§ WHAT THE TASK ASKS:
Whenever a line below holds the word "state", count it once; report the total and nothing else.

Content starts

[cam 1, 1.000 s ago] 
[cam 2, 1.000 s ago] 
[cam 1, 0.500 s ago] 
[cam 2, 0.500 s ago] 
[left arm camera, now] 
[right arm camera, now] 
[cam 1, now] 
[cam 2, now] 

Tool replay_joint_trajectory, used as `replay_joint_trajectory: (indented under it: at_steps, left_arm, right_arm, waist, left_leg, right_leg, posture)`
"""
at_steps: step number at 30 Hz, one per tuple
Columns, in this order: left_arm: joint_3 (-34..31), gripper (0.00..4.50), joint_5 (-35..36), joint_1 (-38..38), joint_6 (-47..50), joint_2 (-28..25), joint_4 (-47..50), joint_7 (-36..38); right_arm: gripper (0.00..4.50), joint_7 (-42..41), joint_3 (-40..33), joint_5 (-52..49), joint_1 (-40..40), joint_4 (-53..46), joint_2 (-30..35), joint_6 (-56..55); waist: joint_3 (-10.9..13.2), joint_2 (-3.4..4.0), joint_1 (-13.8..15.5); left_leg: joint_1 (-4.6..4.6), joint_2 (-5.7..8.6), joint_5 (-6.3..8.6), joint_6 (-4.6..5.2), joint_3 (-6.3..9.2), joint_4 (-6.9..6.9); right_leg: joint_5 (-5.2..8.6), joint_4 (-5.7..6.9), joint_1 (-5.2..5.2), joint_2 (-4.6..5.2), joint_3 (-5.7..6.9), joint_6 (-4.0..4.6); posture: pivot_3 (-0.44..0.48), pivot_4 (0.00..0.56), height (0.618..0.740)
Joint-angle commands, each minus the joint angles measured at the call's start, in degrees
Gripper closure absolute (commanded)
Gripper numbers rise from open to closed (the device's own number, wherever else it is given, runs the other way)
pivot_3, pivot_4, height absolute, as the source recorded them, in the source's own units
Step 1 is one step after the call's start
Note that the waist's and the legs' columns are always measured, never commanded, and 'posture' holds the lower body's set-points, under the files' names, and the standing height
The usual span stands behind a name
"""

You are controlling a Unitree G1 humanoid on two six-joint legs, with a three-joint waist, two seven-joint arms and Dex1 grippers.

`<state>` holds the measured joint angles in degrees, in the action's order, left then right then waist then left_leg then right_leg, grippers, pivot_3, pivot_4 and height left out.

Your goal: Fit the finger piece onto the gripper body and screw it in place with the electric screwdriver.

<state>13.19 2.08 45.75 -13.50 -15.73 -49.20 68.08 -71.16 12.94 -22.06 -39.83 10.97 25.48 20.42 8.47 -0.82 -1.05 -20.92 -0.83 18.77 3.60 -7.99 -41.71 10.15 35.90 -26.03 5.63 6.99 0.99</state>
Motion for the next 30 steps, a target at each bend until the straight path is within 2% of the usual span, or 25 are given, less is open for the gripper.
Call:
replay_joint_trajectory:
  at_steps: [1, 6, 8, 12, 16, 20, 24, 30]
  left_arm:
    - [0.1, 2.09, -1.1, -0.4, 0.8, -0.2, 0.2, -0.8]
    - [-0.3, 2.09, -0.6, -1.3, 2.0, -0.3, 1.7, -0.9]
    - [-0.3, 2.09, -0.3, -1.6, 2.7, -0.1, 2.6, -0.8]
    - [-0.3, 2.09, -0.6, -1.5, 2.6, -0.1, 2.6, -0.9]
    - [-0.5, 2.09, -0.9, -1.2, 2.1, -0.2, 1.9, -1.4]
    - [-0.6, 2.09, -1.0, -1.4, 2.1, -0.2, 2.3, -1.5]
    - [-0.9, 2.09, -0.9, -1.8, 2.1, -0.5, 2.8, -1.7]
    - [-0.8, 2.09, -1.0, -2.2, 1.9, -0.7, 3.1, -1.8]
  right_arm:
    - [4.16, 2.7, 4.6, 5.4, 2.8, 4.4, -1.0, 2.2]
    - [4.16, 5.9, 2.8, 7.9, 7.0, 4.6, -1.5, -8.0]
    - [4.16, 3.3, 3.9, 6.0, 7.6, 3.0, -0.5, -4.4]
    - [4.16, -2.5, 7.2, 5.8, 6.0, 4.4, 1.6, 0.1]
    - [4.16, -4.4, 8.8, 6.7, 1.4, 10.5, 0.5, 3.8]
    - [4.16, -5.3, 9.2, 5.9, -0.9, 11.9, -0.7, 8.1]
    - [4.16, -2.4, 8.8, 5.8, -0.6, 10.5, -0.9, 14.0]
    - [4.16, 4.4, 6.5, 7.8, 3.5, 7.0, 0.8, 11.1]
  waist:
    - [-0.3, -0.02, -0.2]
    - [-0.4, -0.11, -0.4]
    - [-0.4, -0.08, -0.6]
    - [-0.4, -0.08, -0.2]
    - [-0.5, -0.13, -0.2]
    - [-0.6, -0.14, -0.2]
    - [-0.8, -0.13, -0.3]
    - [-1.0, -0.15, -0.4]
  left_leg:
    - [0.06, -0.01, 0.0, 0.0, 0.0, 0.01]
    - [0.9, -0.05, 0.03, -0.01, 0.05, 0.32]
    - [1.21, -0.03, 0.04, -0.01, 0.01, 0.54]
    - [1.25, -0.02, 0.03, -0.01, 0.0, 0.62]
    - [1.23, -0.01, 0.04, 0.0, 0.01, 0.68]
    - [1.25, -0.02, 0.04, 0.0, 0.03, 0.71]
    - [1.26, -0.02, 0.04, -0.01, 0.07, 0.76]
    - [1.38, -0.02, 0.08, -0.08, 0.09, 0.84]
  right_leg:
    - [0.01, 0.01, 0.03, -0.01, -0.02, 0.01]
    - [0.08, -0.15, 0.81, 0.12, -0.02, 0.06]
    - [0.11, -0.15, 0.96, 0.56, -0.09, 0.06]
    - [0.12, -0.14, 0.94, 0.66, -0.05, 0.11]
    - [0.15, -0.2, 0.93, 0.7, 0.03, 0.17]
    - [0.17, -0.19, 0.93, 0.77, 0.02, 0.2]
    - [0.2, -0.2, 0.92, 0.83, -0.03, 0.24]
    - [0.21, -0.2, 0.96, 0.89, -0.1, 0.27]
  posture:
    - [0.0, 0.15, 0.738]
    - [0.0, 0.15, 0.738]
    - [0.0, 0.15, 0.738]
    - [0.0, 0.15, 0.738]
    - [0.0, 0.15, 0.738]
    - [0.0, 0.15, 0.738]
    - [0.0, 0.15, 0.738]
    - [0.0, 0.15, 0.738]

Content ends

§ OUTPUT FOR THIS TASK:
2